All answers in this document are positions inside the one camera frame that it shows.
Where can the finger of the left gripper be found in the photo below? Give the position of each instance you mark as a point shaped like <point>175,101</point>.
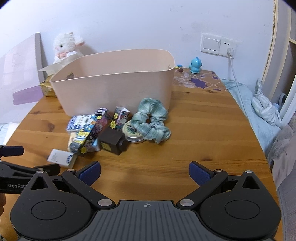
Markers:
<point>8,151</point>
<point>51,169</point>

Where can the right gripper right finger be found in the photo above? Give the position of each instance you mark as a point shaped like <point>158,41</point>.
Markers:
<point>208,181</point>

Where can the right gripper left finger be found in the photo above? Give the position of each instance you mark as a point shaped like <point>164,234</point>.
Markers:
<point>79,182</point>

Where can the tall Sanrio cartoon box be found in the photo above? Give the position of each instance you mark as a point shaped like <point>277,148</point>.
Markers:
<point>100,119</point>

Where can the round balm tin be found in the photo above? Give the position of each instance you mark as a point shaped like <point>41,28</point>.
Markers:
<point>131,134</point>

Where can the black star box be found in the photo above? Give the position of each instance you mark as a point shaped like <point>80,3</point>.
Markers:
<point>119,118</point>

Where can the teal fabric scrunchie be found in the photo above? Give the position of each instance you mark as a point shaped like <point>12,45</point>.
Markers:
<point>150,119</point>

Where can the colourful cartoon card pack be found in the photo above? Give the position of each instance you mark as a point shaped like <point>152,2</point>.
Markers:
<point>80,142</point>

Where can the blue white porcelain-pattern box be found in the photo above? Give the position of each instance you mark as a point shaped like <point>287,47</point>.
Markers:
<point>81,123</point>

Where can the person's hand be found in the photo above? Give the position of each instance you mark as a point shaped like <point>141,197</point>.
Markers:
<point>2,203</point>

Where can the small white card box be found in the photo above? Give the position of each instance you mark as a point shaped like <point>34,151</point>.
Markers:
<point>63,158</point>

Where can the dark brown cube box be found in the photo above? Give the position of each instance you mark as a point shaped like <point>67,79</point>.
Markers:
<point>113,141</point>

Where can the pink purple headboard panel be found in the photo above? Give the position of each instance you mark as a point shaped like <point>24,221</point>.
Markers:
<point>20,79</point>

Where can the light blue crumpled bedding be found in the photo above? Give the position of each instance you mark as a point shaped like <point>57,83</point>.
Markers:
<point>264,118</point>

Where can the purple star sticker mat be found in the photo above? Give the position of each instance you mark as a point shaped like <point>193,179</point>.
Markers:
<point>207,80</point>

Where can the pink plastic storage bin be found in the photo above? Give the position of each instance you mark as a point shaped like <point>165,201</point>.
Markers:
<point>115,78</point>

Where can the blue cartoon figurine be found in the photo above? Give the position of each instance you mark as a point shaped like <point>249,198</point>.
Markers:
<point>195,65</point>

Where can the white shelf unit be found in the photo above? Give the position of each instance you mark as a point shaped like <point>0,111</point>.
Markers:
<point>279,76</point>

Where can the white plush lamb toy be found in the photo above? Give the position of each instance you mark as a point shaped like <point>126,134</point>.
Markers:
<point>66,45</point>

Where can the white wall switch socket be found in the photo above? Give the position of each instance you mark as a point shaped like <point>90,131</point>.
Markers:
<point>217,45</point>

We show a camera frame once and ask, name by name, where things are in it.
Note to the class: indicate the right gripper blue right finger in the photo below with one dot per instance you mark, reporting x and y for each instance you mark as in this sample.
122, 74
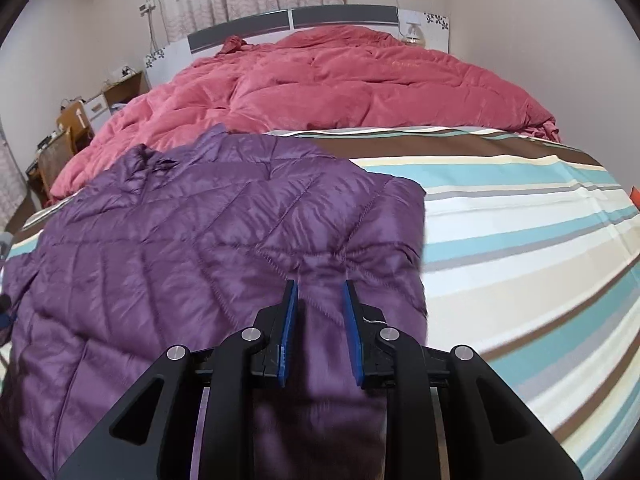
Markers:
372, 366

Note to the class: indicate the red quilted comforter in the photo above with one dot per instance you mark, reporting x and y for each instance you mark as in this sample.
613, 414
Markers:
327, 77

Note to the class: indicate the purple quilted down jacket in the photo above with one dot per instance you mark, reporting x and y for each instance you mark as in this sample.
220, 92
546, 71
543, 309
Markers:
185, 247

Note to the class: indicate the wooden chair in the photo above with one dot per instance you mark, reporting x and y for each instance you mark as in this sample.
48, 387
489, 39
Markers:
72, 134

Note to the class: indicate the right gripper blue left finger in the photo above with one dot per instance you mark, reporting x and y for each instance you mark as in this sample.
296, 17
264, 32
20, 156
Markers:
276, 324

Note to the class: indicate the side patterned curtain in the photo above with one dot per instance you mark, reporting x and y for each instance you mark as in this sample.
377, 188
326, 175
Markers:
13, 189

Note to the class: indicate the small bedside lamp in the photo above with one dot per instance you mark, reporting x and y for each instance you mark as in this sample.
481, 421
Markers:
413, 36

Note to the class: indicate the striped bed sheet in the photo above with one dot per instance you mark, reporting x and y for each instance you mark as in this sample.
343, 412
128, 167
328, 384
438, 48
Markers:
531, 257

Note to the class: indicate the wooden bedside desk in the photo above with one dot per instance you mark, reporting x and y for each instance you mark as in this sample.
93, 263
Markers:
100, 108

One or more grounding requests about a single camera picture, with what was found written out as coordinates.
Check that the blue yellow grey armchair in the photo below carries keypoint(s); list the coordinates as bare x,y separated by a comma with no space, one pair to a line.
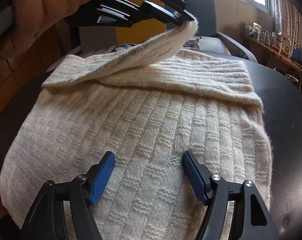
202,8

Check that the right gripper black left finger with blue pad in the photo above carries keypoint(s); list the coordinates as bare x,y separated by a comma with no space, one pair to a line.
46,216

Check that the blue white triangle cushion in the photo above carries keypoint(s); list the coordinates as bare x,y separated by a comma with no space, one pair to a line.
121,47

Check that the white deer print cushion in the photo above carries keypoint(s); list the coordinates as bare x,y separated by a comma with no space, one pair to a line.
206,44

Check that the pink patterned curtain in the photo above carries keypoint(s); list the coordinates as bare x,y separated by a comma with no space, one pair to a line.
287,19

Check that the person's left hand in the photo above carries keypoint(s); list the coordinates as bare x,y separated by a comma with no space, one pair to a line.
33,18

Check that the cream knitted sweater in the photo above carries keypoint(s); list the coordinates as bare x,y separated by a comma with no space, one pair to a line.
148,105

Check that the wooden side table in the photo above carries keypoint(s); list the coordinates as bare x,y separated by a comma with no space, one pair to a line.
276,61

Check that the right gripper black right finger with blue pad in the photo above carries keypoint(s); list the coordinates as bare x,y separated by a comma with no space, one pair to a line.
251,218

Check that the orange tangerines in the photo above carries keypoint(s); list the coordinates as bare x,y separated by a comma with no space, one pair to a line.
276,47

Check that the blue folding chair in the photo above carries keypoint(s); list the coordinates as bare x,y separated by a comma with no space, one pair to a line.
296,53

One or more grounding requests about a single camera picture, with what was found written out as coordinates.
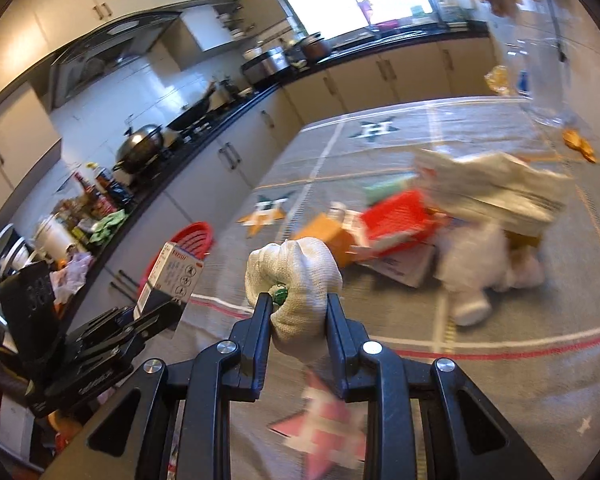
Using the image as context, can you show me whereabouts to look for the white dish rack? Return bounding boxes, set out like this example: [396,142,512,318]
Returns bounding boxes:
[0,223,34,281]

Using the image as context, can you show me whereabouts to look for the small white red carton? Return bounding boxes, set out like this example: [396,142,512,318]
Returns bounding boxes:
[133,242,204,320]

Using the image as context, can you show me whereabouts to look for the green tissue pack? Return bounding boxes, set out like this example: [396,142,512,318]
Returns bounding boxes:
[363,172,416,206]

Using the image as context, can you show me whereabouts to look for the torn red paper box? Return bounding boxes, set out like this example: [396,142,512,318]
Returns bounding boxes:
[360,190,440,257]

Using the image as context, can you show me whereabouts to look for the white plastic bag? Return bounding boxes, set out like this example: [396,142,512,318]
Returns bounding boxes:
[434,223,545,292]

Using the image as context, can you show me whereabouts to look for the white red paper bag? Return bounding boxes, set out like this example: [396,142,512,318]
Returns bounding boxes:
[414,150,572,237]

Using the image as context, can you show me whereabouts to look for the plastic bags on counter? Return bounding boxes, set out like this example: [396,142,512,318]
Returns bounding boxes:
[50,252,93,304]

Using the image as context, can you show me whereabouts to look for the clear glass pitcher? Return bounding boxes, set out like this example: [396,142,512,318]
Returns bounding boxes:
[489,0,572,128]

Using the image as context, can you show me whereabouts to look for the red plastic mesh basket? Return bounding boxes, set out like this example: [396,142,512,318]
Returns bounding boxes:
[138,222,213,296]

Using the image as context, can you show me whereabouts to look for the yellow plastic bag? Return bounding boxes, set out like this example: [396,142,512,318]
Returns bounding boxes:
[484,65,510,96]

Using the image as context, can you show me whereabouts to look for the dark cooking pot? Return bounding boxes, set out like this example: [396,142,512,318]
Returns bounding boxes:
[299,32,332,64]

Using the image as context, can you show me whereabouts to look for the white red box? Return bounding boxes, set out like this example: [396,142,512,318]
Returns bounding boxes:
[360,244,436,288]

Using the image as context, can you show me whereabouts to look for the black frying pan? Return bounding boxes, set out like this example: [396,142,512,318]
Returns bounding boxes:
[166,81,216,131]

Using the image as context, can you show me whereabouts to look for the orange peel pieces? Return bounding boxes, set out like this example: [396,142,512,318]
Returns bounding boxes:
[562,128,597,164]

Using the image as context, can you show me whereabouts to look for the white knit cloth glove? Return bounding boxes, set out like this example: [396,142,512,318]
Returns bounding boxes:
[245,237,342,364]

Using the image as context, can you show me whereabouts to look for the range hood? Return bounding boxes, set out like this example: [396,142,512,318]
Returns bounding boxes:
[48,11,180,110]

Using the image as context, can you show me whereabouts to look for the silver rice cooker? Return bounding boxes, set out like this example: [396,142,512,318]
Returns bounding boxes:
[240,47,290,87]

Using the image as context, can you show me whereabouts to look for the white plastic bottle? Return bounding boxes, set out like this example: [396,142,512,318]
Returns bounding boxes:
[449,289,492,327]

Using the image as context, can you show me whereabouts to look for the green cloth rag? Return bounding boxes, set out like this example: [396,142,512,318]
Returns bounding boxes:
[90,210,128,246]

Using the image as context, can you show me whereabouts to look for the grey patterned tablecloth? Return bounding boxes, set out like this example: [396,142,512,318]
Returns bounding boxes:
[168,98,600,479]

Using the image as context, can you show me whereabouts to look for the orange cardboard box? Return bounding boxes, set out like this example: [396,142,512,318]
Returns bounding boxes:
[294,212,354,269]
# # # # # # #
All lines from the beginning of the material above through the line holding "<point>131,134</point>" are to be given again exactly, and no others; pictures do not go in.

• Solution for this task:
All answers in this document are positions inside the one camera frame that it shows.
Where can the finger of the left gripper be found in the photo below? Give the position of each instance you mark as a point shaped like <point>175,101</point>.
Markers:
<point>8,151</point>
<point>51,169</point>

Where can the right gripper right finger be found in the photo above? Give the position of each instance you mark as a point shaped like <point>158,41</point>.
Markers:
<point>208,181</point>

Where can the right gripper left finger be found in the photo above? Give the position of each instance you mark as a point shaped like <point>164,234</point>.
Markers:
<point>79,182</point>

Where can the tall Sanrio cartoon box be found in the photo above? Give the position of each instance you mark as a point shaped like <point>277,148</point>.
Markers:
<point>100,119</point>

Where can the round balm tin be found in the photo above? Give the position of each instance you mark as a point shaped like <point>41,28</point>.
Markers:
<point>131,134</point>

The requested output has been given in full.